Professional Film friends of mine who live in Lincoln and work with West Coast movie production firms confirm that Los Angeles cellular Roamers often get lost by Aliant as well.

If Aliant wants to be a player in the communications industry they need to fix their Roaming software and build alliances with large cellular companies like Bell Atlantic (they have over 11 million customers) so Roaming is cheaper as easier to use.

Grocery Stores
I was surprised at how far my local favorites had fallen. The three Hy-Vee stores I visited smelled horrible and were poorly stocked. Russ’ B&R IGA was filthy and ragged by long lines of people waiting for cashiers.

The Big Winner?

Albertsons! Albertsons did not exist in Lincoln when I lived there and golly, they’re good. Actually, they’re the best. Albertsons have a wide variety of every sort of grocery, medicine, hair tonic and body lotion on the market. Their store is brightly lighted, super-clean, wide-aisled and the folks who work there are friendly and they live to be helpful. I kid you not.

Give Albertson’s your hard earned dollars and I promise you won’t regret the product and service you get in return.

Food
When I think of having fun in Lincoln, I many times think of good places to eat. Here’s a quick review of some of the mainstream restaurants I visited and how they stacked up to the memory of how I remember them:

Valentino’s: A poor imitation of what used to be the greatest pizza in the free world.
Taco Inn: Still incredible. The meat enchilada and meat nachos are to die for and I died several times during my visit.

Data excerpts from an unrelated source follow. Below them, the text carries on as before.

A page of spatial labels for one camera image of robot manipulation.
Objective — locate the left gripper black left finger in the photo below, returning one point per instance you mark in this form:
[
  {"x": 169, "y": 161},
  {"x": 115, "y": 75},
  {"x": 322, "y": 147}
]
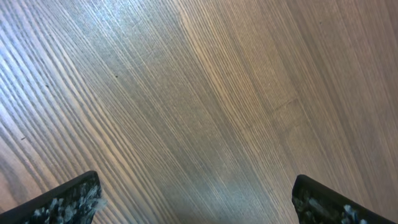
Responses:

da Vinci’s: The hoagies are good, but very expensive compared to a comparable New York hoagie. The pizza is not as good as it used to be.

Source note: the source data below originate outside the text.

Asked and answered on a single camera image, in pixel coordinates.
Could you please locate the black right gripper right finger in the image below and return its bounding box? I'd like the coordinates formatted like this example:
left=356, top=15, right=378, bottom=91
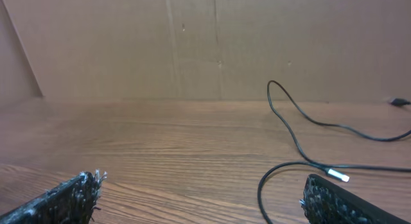
left=301, top=174, right=410, bottom=224

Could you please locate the separated black cable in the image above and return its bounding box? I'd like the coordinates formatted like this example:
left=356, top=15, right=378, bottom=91
left=387, top=97, right=411, bottom=108
left=266, top=80, right=411, bottom=173

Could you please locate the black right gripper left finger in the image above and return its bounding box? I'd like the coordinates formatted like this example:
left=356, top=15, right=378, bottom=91
left=1, top=169, right=107, bottom=224

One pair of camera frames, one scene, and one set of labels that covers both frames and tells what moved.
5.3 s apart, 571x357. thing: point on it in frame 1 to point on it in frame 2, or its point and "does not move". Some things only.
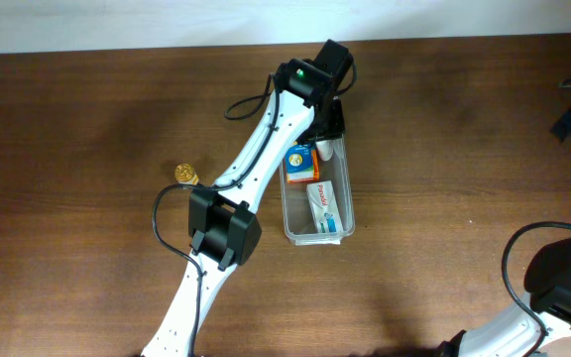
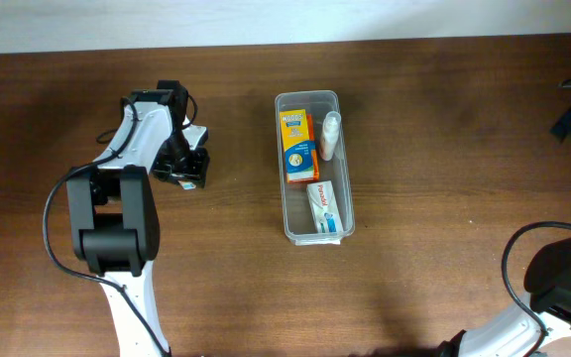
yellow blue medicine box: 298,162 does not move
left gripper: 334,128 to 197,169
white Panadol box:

Misty’s in Havelock: An unchanged, classic, delight. The Mega-Monster (whatever) Prime Rib cut is delicious. I’m drooling for the Prime Rib sandwich as I write this…

The Garden Café: Great food. Great coffee. Great prices.

Crane River: A new one to me. The blackened chicken sandwich is a winner!

Tastee Inn: Oh, my! The original loose meat sandwich never tasted better or greasier! Home Run! Please join me in a small prayer for the Tastee Inn: “Oh, Lord, may the pick-up window never be on the right side of the car and may the building never get a new coat of paint.”

Lee’s Chicken: The best chicken. The best location. The best décor in all the world! I hope Lee’s stays the same always, for our shared history as to what Lincoln used to be at its best is embedded in the ambience.

Conclusion
Well, that’s the quick history of my visit to Lincoln after being away for seven years. So many things have changed. I should visit home more often. I barely recognize Lincoln as the place of my birth. But the early, tender, memories are still alive and well and thriving in my mother’s basement in a makeshift, musty, room I still, to this day, call my office.